Конечно же, это новый антирелигиозный вызов, поскольку раньше передовое человечество боролось с Богом, а ныне оно выкорчевывает сами его заповеди. В противовес библейскому запрету («не ешьте плодов с древа сего») либеральная пропаганда предписывает обратное, внушая завет «не запрети» и выдавая санкцию на грехопадение. «Только когда я нарушаю запреты, я живу», — формулирует установку нового мироощущения один из его творческих носителей, деятель XXII Московского кинофестиваля Тинто Брасс.
Нетрудно догадаться, что привольно под такой эгидой чувствуют себя только сами ее поборники — либо девианты, коих в качестве униженных и оскорбленных «меньшинств» опекает передовая общественность. Остальное, еще не продвинутое, большинство живет под диктатурой более въедливой, чем страшная диктатура прошлого. Та морочила головы и даже отсекала их, эта добирается до печенок. Рядовой, пока еще нормальный человек, возросший на реликтах старой традиции — а она в России чудом сохранялась «под глыбами» партократической системы, — попал из огня да в полымя и принужден дышать не разреженным воздухом утопии, а густой атмосферой растления. Впервые культурное сознание заявляет о себе как о наборе аномальных, аморальных правил поведения и мышления.

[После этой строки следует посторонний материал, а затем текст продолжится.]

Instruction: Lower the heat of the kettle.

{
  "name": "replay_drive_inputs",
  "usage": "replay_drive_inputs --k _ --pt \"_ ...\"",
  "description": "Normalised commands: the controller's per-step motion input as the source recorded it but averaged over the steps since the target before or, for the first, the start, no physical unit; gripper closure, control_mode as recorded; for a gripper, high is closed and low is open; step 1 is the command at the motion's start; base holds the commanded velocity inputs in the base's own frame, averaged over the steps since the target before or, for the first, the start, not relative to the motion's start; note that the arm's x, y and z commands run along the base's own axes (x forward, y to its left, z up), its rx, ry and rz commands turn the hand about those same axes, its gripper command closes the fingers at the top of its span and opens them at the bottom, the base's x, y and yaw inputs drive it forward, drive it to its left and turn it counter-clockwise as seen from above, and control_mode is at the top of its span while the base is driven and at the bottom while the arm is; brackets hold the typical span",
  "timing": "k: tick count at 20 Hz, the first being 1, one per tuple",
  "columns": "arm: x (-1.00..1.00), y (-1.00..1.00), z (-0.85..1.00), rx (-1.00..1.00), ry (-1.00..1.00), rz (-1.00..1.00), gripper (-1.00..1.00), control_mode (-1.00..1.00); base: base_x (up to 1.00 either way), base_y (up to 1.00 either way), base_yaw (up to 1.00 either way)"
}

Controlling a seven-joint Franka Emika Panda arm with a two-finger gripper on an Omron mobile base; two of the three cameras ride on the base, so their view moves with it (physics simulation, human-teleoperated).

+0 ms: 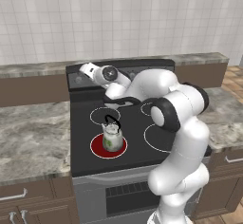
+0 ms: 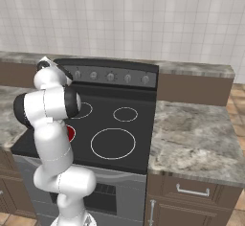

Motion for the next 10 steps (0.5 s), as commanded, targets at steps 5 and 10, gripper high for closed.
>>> replay_drive_inputs --k 5,10 --pt "0.12 0.0 0.0 0.03 0.0 0.0 -1.0 -1.0 0.0 0.0 0.0" --pt "0.06 0.0 0.0 0.03 0.0 -0.04 -1.0 -1.0 0.0 0.0 0.0"
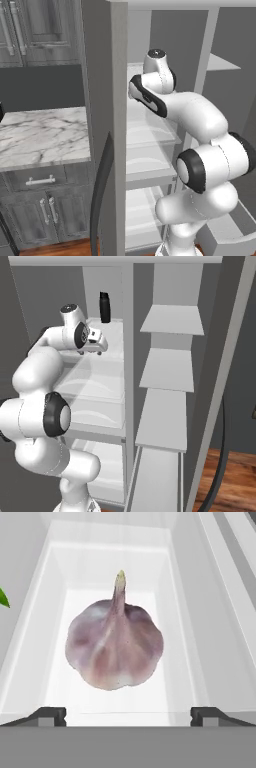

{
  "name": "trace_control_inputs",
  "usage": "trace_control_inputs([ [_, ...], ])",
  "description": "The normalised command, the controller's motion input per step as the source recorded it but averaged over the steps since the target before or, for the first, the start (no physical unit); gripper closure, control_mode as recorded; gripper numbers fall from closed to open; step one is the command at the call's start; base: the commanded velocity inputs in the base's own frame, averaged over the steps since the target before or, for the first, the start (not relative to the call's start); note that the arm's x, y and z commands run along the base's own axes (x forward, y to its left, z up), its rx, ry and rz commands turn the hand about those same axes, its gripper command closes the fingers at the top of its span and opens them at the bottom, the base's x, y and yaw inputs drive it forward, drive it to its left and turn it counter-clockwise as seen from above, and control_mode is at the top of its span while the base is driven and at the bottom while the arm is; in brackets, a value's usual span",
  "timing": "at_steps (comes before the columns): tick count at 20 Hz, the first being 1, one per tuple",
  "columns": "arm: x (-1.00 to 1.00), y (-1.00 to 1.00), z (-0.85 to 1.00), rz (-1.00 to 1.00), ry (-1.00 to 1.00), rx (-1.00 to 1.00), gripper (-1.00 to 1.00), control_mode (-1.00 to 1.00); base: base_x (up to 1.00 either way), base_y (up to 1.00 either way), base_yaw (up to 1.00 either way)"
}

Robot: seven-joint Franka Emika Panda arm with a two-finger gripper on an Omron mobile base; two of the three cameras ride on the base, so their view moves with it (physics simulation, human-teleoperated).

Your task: Take the garlic and lemon from the fridge shelf and place them in the freezer drawer to begin freezing them.

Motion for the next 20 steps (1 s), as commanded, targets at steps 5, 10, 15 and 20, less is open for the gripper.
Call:
trace_control_inputs([
  [5,0.27,0.0,-0.04,0.0,-0.01,0.0,-1.0,-1.0,0.0,0.0,0.0],
  [10,0.24,0.0,-0.07,0.01,0.0,0.0,-1.0,-1.0,0.0,0.0,0.0],
  [15,0.46,0.05,-0.06,0.0,0.0,0.0,-1.0,-1.0,0.0,0.0,0.0],
  [20,0.21,0.01,-0.23,0.01,0.0,0.0,-1.0,-1.0,0.0,0.0,0.0],
])
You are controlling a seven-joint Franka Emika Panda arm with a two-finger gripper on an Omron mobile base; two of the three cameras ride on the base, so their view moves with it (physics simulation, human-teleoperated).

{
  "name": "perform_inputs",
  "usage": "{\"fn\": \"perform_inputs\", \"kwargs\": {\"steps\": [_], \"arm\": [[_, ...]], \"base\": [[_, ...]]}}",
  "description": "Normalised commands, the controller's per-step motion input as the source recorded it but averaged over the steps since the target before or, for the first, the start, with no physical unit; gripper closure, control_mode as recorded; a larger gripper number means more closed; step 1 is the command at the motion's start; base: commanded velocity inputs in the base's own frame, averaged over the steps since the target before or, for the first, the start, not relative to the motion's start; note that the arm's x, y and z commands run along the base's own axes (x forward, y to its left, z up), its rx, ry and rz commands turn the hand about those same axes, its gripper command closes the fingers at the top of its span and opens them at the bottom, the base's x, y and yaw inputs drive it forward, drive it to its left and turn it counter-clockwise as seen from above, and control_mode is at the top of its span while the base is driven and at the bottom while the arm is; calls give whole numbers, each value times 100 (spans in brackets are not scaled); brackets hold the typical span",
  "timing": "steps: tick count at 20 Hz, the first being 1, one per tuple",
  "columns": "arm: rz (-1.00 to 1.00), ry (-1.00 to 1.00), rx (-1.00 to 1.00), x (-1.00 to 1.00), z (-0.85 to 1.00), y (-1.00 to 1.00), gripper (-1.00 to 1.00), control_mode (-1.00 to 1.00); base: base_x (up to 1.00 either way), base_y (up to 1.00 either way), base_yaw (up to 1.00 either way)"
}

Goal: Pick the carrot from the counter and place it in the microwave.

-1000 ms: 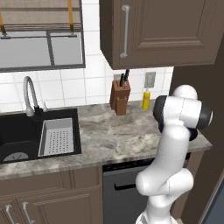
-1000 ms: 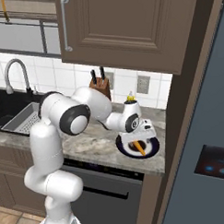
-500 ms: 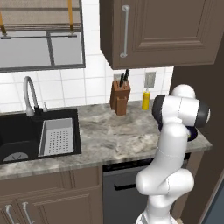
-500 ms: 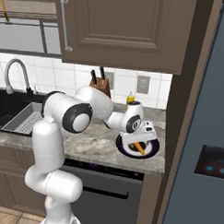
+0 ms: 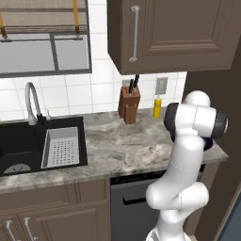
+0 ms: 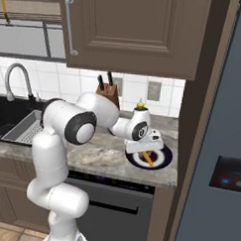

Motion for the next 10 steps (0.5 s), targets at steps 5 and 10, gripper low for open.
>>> {"fn": "perform_inputs", "kwargs": {"steps": [5,10], "arm": [[0,0,0,-8,19,45,100,-100],[0,-2,1,-61,94,70,100,-100]], "base": [[0,0,0],[0,0,0]]}}
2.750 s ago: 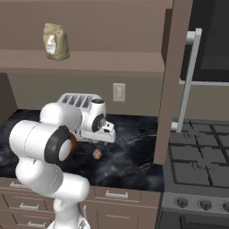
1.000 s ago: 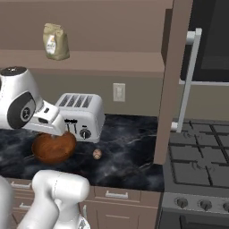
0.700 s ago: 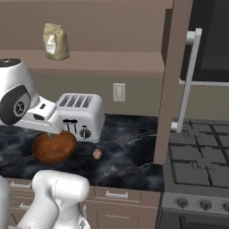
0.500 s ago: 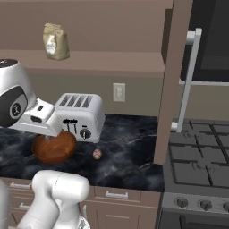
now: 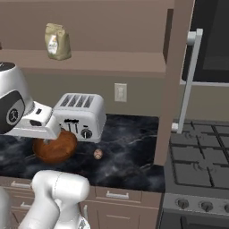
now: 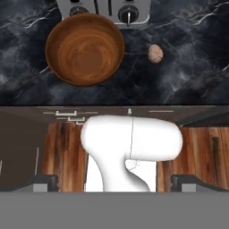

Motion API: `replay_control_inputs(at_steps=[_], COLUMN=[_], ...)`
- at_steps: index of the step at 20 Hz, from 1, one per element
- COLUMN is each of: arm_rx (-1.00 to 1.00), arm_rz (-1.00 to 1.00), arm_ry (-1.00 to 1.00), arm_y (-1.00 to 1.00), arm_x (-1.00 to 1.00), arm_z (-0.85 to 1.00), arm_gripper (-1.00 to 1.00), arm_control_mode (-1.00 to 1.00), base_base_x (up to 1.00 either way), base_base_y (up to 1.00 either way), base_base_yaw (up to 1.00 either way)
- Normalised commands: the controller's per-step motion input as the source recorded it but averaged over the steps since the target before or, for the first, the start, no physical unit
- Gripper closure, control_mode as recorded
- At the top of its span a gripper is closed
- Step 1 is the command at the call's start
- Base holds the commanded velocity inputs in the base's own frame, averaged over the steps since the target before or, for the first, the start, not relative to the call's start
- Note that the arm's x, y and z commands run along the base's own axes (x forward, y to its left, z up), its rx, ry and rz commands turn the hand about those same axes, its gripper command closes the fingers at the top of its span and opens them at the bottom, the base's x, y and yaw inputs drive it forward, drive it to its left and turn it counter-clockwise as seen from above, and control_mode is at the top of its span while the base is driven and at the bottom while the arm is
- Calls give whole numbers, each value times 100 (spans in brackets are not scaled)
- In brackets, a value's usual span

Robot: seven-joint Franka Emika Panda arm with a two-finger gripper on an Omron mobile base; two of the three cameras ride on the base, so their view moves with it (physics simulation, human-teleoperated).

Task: Pick the egg and butter from the fridge and place them by the bowl for mixing.

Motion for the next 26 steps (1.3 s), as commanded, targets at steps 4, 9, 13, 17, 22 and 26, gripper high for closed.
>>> replay_control_inputs(at_steps=[4,9,13,17,22,26], arm_rx=[0,0,0,0,0,0], arm_rz=[0,0,0,0,0,0], arm_ry=[0,0,0,0,0,0], arm_y=[0,0,0,0,0,0], arm_x=[0,0,0,0,0,0], arm_z=[0,0,0,0,0,0], arm_gripper=[-100,-100,-100,-100,-100,-100], arm_control_mode=[100,100,100,100,100,100], base_base_x=[-78,-100,-100,-66,0,0], base_base_y=[-12,-37,-11,0,0,0], base_base_yaw=[0,-7,-43,-86,-97,-95])
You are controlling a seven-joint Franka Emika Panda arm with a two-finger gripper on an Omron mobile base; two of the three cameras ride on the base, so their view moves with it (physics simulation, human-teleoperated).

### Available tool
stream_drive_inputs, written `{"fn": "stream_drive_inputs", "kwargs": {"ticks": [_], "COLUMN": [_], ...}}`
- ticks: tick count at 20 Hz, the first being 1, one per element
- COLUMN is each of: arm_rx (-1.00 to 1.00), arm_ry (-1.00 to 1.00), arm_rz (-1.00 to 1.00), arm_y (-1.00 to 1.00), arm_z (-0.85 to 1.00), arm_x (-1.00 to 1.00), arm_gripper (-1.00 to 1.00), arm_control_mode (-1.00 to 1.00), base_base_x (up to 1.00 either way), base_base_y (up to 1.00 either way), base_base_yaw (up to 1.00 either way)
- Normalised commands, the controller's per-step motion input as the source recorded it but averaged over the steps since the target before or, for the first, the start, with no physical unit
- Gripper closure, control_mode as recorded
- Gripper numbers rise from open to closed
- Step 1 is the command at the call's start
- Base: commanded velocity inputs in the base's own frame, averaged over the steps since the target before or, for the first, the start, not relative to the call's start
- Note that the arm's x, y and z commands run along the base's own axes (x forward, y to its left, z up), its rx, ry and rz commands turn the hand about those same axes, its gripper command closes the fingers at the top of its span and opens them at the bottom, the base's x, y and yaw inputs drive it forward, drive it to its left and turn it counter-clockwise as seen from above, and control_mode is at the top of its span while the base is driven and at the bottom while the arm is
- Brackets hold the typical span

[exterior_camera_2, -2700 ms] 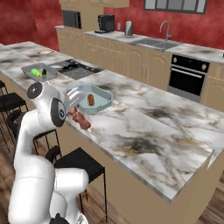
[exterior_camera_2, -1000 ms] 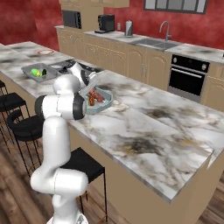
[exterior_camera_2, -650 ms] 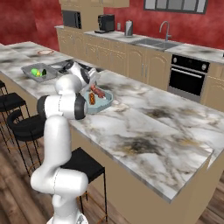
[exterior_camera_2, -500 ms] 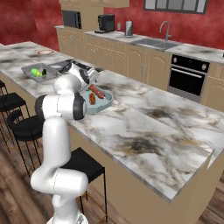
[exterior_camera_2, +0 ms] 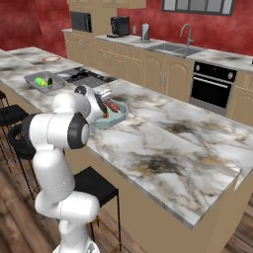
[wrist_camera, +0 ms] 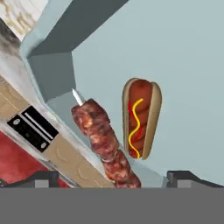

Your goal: Place the cold items (corn and cucumber) from the fridge in one tupperware on the dining counter. Place the warm items (kebab skewer and hot dog) in the stove area in another tupperware.

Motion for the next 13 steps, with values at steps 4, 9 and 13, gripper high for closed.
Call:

Мы думали, вот рухнет «железный занавес» — и откроется небо в алмазах; открылась же пустота, а в ней стала скапливаться клоака нечистот. Ибо свобода — это то, что человек ощущает как освобождение от пресса идеологии, а не возможность заниматься развратом. Меж тем пришла такая свобода, свобода от человеческого достоинства, что ее черный ветер сдувает с поверхности все уцелевшие за время тоталитаризма рудименты человечности.